***** Extracted records

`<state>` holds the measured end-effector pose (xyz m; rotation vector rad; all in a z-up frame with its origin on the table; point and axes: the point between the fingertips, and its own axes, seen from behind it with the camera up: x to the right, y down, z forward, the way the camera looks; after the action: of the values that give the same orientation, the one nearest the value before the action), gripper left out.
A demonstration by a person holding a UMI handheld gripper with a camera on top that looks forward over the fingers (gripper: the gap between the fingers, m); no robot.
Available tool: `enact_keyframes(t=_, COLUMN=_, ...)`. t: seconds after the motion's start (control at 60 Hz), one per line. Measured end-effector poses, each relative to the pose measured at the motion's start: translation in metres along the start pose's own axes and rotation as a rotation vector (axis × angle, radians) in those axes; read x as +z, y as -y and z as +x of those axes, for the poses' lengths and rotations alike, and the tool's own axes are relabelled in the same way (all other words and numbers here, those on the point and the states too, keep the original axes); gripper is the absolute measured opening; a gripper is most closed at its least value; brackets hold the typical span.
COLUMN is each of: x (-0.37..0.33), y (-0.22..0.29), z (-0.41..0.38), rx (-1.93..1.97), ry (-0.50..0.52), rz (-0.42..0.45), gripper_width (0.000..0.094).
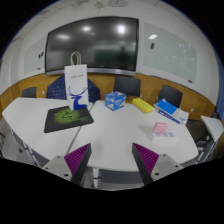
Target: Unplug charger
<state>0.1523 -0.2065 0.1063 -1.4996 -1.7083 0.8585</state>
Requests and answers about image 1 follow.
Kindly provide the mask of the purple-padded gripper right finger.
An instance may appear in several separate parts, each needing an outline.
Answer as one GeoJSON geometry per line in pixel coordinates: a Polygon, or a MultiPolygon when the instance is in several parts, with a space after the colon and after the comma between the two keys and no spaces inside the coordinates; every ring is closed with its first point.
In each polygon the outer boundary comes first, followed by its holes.
{"type": "Polygon", "coordinates": [[[182,166],[166,153],[157,154],[137,143],[132,144],[132,154],[145,185],[182,169],[182,166]]]}

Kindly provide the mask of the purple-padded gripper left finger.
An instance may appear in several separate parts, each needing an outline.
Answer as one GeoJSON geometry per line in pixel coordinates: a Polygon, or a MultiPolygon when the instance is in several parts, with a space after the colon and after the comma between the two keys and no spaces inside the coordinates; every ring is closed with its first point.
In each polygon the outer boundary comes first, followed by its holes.
{"type": "Polygon", "coordinates": [[[82,181],[91,153],[91,144],[88,143],[70,152],[66,156],[55,156],[45,164],[42,169],[79,185],[82,181]]]}

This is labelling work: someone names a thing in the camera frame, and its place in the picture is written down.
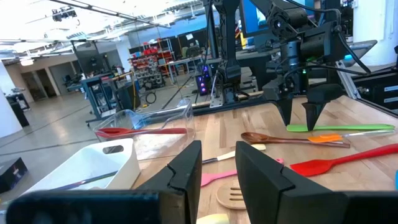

**********

### Exercise brief
Work through the material above and count the lines that contain the word "provide". Only the number is to be given.

### Response below
2